I have never know this. Well bust my buttons! I thought I had all my triggers and auras pretty well cornered, but this is a new one on me. This does not happen to me all the time, but it does happen. I will smell gas leaks and go crazy looking for them, smoke is another one, although I know I have a very sensitive smoke detector I just figure it is coming from outside. Also things like tar that one would use for a roof job. They make me nuts because they are not common smells and I can never find where they are coming from.
Thanks for the post on this. Just goes to show, every day you learn something new about migraine disease!
hangingbyathread – Of course you should always investigate an odd smell, especially something like smoke that could indicate a really serious problem. But, yes it is common for us to smell things that aren’t really there at all!
Thanks again Migraine Beasty 🙂
Wow, I have also had issues with smelling things others don’t smell, but thought it was because my nose gets stuffed up sometimes.
I have chronic migraines therefore I am always sensitive to sounds and light. I have my special glasses and sunglasses for the fluorescent lights and the sun. As for sounds, I have not figured out what to use. I can’t go out to restaurants, family gathering, shopping, etc… I have tried to use regular ear plugs but they are not comfortable to be used for long extended times. I wish to reduce the sound but not eliminate it altogether. Does anyone have any suggestions?
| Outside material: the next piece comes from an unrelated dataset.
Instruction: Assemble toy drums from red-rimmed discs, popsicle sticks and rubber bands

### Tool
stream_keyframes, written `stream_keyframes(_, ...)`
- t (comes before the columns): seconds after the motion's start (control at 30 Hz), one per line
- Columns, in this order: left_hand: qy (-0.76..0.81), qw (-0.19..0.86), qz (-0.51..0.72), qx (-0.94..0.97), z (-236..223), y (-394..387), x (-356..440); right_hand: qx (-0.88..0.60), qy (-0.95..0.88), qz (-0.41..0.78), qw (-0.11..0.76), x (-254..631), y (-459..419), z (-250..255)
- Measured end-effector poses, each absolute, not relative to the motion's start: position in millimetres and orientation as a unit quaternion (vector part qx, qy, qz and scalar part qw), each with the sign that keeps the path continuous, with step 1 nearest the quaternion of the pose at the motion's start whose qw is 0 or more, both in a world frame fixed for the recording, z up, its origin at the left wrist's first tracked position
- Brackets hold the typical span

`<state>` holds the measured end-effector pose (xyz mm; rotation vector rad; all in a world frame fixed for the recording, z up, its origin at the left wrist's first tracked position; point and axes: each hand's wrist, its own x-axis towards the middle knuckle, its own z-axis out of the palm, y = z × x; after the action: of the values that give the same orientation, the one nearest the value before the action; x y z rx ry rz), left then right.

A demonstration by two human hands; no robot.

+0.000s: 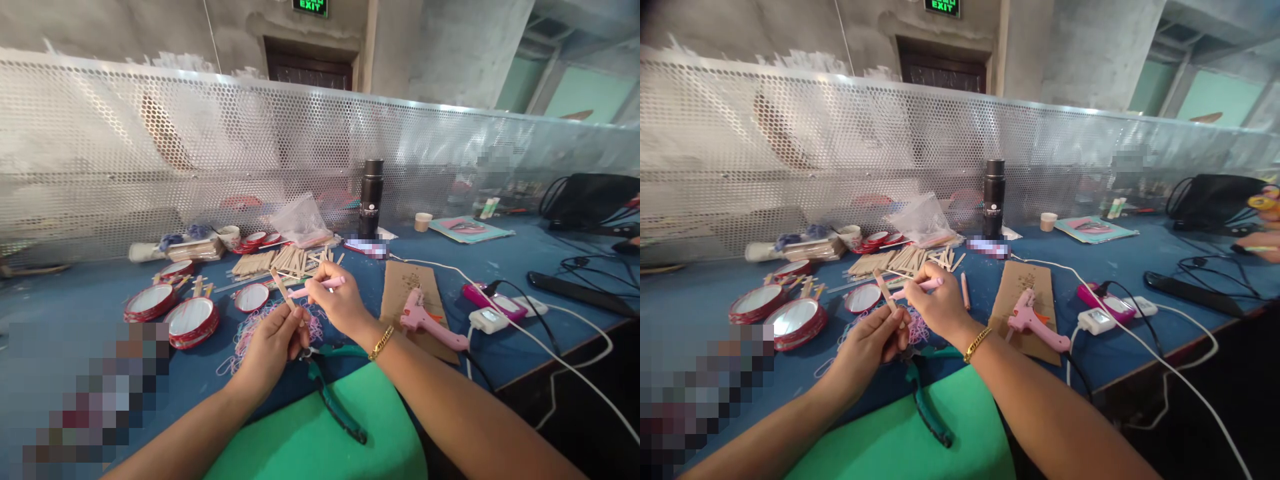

Thanks!
Legouge – I’m right there with you. Ear plugs really aggravate my allodynia. Sometimes I can get away with cotton in my ears, but it’s not very practical and doesn’t really work all that well. I hope others out there might have some better ideas…
I try to tell my wife about the sound sensitivity (always} but to no avail.
Hi Gregory Gauthier – Is there something your wife does that causes you to cringe? Have you tried pointing out what is bothering you very specifically so maybe she will understand that noise level is an issue for you? I’m so sorry you have this to deal with. It can be so very hard when family doesn’t *get it*. Honestly, I feel that it is all about noise levels. They don’t have to understand why it hurts, just that it does, and act accordingly. Keep on trying…
I found a solution for sound sensitivity that I thought I would share with you. I went with my mom to her hearing aid appointment and talk to them about if they could do something for me to block the sound or reduce the sound that could be a lot more comfortable that the foam plugs that you buy at the store. And they said YES!!! They could make custom solid noise plugs that will provide a maximum of 28 decibels of constant protection (really good during a migraine!). They also suggested custom musician plugs (9/15/25 decibels levels of reduction) – the wearer will hear all sounds naturally, clearly and accurately but at a reduced level. I was thinking of wearing these ones in restaurants, family gathering, loud business meetings, seminars, parties, etc…
Legouge – This is great news! I am assuming that allodynia isn’t too much of a problem for you? https://migraine.com/blog/migraine-allodynia-and-central-sensitization/ Do you know if this is something that would cause problems for someone with allodynia?
I have tried ear plugs and headphones etc, but any pressure whatsoever causes such awful pain that it quickly becomes unbearable.